*Task description:* Tell me, please, how many lines in the records below include the word "chrome". Give no more than the number.

Dataset entries section start

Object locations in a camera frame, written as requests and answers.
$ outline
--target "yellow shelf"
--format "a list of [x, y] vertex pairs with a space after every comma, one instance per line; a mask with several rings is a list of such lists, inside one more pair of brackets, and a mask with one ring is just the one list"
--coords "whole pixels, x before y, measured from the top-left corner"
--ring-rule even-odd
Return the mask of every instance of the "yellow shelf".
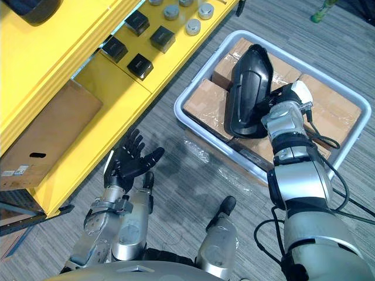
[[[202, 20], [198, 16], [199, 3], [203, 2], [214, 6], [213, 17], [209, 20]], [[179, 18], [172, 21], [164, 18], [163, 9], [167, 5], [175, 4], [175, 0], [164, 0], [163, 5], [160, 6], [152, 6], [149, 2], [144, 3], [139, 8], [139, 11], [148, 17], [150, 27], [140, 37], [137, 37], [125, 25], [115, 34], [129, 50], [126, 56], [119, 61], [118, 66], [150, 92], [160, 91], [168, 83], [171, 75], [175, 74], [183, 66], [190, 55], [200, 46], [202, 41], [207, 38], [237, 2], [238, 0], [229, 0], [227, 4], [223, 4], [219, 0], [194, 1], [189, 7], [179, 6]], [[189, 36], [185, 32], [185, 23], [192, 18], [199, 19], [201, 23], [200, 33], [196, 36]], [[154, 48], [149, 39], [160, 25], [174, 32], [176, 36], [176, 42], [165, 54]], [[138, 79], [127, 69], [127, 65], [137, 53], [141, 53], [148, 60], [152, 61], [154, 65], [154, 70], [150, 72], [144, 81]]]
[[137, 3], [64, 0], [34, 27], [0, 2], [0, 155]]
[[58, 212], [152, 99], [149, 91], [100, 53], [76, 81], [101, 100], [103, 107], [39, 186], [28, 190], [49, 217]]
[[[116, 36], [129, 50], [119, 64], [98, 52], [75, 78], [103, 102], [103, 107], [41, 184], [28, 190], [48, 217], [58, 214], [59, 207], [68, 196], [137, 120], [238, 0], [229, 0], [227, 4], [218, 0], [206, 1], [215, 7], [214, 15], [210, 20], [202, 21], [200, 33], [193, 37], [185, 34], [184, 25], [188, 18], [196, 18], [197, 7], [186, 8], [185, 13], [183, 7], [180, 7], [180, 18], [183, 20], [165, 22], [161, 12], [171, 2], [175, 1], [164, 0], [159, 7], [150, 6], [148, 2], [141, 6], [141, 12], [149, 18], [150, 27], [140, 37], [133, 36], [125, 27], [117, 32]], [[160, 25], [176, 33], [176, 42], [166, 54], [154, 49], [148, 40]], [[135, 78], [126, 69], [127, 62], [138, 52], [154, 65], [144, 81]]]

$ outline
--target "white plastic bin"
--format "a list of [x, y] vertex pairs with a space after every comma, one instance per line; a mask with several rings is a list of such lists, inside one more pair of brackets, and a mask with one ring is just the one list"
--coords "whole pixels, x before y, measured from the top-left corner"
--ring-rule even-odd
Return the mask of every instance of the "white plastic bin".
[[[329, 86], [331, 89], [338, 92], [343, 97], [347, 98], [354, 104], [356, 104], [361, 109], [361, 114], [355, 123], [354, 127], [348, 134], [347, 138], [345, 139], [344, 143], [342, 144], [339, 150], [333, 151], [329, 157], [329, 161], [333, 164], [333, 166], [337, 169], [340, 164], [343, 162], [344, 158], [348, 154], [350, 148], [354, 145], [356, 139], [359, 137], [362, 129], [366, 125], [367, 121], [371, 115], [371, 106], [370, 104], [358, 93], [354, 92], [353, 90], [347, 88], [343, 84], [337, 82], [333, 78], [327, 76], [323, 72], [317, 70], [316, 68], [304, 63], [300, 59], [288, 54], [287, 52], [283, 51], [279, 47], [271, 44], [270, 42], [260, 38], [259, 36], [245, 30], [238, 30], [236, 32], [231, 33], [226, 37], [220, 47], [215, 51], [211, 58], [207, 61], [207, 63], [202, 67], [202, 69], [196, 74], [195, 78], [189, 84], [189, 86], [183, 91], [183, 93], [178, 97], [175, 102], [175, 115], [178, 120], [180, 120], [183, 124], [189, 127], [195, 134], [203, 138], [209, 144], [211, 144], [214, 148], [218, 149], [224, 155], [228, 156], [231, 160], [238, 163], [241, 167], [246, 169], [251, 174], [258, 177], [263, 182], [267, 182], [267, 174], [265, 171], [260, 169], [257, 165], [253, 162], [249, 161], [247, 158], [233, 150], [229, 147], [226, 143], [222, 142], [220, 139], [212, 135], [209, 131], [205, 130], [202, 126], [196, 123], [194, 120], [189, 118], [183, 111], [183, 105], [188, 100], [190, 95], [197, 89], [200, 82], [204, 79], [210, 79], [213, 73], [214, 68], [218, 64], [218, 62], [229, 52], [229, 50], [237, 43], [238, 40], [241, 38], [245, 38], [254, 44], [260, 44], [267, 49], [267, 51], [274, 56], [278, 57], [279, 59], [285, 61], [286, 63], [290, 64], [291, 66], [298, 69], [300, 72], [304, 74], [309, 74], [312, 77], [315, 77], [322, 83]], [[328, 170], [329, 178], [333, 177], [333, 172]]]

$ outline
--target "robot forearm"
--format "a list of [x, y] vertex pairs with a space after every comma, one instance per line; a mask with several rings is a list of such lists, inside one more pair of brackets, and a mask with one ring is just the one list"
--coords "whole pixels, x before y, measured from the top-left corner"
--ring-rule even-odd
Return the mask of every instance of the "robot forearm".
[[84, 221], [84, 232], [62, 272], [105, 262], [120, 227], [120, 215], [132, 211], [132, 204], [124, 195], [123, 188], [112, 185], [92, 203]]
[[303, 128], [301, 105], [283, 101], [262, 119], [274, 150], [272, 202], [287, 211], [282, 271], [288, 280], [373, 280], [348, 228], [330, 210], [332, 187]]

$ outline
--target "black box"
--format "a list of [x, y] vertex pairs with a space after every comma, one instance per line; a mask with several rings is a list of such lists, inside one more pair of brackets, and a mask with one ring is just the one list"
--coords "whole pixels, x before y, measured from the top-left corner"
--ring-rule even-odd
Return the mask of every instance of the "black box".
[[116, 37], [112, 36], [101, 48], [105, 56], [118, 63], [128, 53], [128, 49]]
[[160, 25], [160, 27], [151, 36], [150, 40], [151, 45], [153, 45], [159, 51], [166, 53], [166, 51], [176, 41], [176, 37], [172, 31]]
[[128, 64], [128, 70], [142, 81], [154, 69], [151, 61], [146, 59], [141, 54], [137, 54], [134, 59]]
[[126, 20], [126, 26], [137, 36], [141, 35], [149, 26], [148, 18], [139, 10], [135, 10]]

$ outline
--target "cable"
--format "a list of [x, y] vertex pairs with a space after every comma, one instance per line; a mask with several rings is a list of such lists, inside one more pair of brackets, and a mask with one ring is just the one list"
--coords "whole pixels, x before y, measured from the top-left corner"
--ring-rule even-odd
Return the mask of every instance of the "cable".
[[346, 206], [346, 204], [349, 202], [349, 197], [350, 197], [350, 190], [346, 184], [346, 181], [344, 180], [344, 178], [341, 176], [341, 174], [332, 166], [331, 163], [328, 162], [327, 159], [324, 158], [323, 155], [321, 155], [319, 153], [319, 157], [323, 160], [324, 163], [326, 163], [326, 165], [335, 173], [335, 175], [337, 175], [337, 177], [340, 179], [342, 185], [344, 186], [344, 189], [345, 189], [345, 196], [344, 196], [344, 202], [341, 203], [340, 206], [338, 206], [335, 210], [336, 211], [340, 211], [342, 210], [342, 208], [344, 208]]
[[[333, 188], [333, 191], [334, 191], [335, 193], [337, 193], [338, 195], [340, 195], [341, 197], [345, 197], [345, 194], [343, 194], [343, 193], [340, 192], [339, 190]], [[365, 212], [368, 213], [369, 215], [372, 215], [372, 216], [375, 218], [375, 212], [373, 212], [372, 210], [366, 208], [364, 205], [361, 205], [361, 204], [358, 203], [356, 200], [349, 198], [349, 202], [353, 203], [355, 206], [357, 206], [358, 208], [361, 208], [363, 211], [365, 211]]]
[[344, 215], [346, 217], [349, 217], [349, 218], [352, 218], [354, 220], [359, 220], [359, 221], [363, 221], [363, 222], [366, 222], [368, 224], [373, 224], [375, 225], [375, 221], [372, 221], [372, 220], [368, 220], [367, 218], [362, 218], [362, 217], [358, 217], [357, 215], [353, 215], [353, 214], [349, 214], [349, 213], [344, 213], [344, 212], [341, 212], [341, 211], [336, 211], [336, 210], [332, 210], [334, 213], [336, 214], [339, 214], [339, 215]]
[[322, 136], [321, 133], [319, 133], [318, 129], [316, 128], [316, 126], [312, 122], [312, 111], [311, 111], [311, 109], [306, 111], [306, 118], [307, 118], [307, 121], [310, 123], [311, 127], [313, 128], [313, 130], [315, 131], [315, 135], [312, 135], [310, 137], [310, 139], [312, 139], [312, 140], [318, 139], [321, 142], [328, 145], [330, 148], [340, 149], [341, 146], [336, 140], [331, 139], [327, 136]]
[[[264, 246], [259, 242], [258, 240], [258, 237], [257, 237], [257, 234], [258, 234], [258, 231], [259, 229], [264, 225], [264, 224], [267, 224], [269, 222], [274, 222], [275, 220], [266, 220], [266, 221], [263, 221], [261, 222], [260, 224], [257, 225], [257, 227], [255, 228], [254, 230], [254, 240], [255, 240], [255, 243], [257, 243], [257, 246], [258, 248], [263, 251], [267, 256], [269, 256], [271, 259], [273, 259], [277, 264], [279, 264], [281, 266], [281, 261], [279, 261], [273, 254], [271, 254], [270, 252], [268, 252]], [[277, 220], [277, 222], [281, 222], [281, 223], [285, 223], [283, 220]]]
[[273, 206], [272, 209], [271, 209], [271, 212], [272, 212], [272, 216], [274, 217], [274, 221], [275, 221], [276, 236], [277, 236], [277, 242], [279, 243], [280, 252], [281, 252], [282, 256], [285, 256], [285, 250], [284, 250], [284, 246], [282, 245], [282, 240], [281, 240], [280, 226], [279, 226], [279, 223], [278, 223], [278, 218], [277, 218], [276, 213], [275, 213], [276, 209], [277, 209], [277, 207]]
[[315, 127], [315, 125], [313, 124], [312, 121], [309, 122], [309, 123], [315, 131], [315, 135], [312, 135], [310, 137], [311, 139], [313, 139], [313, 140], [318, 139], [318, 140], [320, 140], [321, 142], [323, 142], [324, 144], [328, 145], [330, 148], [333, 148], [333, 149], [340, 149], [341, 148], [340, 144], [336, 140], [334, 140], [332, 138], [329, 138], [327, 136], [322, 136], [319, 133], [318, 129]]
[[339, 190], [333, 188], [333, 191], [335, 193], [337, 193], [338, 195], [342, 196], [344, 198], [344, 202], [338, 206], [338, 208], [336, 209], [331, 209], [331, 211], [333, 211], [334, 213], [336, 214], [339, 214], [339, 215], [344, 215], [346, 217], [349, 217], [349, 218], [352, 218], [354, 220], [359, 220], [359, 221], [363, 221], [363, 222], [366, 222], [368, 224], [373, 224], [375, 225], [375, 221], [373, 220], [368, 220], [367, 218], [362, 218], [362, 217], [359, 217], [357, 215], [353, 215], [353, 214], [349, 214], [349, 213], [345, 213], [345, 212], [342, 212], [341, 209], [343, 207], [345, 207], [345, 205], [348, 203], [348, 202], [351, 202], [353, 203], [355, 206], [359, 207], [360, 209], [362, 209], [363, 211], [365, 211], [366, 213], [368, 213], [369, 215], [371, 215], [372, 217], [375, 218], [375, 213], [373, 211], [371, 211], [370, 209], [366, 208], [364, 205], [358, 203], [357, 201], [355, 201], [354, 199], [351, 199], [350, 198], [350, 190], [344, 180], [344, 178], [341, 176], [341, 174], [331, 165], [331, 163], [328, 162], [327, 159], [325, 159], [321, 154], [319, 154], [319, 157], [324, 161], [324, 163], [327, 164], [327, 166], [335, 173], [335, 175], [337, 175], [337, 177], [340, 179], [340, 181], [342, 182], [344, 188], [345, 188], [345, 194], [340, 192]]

Dataset entries section end
Dataset entries section start

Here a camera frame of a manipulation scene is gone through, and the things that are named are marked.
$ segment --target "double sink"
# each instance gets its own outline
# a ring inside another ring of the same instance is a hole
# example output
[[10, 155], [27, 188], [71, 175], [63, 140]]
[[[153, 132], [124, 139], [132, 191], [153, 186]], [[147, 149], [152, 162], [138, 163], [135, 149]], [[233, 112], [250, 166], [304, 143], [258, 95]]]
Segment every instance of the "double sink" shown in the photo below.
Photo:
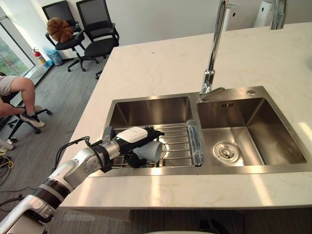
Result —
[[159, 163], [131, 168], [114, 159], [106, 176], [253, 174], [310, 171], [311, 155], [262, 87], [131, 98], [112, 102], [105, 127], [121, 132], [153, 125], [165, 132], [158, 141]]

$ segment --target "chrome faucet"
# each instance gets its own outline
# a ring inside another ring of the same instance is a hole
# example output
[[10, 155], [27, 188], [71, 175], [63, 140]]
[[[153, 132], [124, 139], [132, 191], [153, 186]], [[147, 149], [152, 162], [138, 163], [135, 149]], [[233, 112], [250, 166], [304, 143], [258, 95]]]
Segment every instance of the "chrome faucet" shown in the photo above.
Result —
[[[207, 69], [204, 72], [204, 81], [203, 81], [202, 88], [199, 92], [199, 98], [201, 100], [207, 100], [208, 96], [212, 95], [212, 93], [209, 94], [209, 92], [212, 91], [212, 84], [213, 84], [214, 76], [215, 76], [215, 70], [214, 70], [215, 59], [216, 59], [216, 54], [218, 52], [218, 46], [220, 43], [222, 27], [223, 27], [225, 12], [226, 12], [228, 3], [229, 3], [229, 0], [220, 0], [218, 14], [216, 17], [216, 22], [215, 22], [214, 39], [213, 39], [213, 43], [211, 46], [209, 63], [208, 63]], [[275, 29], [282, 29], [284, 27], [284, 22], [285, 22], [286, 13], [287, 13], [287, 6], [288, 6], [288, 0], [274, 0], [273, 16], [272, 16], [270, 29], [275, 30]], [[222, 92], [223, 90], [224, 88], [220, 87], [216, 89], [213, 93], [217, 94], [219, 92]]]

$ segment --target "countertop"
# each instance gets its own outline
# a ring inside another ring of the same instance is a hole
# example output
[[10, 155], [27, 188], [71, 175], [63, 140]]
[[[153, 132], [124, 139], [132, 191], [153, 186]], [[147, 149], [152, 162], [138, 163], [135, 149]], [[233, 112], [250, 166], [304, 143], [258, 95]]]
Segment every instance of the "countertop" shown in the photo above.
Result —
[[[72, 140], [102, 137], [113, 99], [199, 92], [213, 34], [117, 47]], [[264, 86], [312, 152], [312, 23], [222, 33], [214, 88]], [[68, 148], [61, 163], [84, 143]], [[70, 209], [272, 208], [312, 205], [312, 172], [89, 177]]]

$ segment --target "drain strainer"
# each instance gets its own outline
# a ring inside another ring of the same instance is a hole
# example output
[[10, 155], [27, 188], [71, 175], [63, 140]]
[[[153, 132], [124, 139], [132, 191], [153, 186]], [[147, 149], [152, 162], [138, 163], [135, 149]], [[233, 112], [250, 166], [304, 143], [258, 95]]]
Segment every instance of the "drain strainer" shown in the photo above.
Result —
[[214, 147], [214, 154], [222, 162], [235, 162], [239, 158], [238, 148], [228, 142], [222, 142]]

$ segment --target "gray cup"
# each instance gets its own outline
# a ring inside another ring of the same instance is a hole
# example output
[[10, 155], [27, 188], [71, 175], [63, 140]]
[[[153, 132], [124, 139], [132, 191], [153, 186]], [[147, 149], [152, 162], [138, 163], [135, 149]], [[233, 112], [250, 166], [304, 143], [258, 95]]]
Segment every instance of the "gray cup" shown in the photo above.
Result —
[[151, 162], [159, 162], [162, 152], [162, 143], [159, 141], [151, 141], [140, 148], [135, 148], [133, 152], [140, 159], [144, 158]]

Dataset entries section end
Dataset entries section start

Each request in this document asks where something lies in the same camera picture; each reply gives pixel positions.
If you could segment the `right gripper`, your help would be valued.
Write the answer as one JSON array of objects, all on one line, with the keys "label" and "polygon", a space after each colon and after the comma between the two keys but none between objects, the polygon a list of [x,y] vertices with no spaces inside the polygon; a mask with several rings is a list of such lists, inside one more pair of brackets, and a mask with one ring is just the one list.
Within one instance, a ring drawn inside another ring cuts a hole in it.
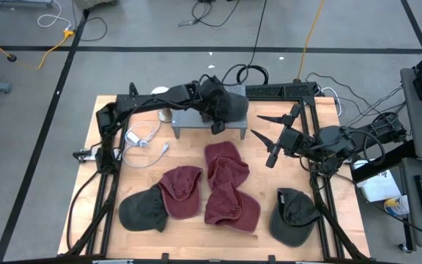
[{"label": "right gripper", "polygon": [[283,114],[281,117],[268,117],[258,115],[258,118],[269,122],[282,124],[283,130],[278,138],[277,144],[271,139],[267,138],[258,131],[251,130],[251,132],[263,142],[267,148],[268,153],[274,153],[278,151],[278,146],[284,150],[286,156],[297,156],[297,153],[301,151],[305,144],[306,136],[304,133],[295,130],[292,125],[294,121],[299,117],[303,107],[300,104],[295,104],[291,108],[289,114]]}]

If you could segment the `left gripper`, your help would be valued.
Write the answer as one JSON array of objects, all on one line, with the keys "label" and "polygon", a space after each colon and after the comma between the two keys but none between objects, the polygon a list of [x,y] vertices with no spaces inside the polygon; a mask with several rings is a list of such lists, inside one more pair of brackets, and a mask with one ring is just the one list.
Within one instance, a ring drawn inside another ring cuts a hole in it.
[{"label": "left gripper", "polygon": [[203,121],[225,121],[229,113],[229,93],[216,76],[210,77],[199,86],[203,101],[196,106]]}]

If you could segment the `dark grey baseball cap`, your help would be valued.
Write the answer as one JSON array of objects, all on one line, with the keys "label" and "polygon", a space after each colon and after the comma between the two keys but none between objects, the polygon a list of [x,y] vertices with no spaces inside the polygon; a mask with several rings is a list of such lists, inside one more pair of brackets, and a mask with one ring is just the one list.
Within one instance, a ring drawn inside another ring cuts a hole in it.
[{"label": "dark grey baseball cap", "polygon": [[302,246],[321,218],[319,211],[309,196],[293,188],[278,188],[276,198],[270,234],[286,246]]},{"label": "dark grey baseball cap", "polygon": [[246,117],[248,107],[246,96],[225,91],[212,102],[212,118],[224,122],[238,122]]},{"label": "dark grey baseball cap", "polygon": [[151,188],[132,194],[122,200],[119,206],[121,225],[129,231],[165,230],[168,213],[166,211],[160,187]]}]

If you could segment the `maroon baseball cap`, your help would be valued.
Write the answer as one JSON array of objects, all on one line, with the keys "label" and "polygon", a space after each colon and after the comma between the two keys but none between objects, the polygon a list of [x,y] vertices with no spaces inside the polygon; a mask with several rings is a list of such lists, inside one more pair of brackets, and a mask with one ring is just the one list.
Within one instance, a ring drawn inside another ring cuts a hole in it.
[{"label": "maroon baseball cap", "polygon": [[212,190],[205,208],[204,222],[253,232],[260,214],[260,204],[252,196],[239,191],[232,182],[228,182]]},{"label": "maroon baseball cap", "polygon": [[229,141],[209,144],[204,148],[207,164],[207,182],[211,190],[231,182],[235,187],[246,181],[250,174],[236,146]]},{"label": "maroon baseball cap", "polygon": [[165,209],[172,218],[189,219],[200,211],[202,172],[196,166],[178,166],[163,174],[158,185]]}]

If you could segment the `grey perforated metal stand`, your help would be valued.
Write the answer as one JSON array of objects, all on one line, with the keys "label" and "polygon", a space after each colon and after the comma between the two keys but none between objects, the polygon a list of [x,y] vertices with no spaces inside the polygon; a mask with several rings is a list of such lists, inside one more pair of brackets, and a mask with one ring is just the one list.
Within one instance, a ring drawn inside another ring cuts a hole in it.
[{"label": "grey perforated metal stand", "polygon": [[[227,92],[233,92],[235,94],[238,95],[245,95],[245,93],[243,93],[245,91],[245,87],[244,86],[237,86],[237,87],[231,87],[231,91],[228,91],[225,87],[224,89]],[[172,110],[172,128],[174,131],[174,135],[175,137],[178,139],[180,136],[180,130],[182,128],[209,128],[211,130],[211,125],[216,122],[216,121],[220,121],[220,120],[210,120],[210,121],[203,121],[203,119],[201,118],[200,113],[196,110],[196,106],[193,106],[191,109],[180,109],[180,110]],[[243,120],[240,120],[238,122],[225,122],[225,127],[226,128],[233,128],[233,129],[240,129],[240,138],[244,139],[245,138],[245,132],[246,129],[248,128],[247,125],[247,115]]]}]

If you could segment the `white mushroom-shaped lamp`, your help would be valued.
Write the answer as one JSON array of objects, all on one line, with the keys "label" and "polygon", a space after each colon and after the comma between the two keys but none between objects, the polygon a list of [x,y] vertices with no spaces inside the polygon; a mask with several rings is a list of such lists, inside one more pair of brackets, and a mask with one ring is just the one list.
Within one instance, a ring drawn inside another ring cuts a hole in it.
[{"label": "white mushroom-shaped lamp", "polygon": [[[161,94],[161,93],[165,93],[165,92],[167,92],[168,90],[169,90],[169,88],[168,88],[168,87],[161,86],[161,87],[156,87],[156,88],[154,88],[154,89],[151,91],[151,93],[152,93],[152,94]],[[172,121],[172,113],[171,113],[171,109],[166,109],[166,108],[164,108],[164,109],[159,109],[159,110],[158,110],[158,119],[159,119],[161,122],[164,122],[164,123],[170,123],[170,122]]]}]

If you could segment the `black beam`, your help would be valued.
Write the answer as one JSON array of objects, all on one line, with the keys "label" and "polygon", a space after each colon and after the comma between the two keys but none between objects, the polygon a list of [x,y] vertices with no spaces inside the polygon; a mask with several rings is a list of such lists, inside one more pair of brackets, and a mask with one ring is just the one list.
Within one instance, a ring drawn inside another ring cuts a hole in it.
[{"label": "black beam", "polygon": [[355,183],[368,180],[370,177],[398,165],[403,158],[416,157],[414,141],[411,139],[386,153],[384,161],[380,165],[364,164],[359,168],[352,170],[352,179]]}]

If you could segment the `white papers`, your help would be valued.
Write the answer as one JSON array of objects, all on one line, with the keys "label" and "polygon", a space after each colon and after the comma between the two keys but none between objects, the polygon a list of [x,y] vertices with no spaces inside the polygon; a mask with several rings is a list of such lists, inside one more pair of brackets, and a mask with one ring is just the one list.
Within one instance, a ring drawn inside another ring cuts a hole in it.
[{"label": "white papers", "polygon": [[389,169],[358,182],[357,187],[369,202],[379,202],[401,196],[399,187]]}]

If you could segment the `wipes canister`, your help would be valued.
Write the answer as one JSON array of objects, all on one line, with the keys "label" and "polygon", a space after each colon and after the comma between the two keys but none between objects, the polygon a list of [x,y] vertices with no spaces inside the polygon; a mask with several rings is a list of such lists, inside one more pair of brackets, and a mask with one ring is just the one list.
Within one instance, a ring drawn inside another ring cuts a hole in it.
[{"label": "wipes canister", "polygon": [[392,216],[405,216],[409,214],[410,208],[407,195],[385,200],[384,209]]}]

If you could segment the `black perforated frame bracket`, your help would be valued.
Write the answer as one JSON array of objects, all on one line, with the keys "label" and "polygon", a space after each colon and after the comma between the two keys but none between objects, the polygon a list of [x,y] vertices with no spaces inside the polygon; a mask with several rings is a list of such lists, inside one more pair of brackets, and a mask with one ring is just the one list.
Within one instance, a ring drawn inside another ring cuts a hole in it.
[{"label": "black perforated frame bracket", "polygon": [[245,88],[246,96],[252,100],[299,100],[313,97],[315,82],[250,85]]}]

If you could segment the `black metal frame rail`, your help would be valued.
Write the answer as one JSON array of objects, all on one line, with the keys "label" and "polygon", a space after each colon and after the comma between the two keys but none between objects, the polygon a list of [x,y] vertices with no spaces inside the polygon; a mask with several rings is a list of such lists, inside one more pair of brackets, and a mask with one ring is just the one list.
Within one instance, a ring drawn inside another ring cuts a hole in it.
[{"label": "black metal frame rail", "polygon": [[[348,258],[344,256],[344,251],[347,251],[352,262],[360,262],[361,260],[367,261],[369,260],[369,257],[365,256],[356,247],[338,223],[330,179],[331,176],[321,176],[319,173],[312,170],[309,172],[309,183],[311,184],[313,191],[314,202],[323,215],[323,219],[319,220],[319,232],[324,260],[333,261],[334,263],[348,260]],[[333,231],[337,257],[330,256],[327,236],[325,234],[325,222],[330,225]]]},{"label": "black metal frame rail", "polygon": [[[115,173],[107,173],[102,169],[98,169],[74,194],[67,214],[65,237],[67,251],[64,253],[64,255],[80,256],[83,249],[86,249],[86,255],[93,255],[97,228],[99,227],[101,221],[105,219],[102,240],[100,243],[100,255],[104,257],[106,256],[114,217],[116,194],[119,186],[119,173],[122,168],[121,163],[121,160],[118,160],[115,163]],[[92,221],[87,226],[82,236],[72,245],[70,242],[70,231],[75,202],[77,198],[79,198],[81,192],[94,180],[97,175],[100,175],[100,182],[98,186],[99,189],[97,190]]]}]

Dataset entries section end

*Answer:* 2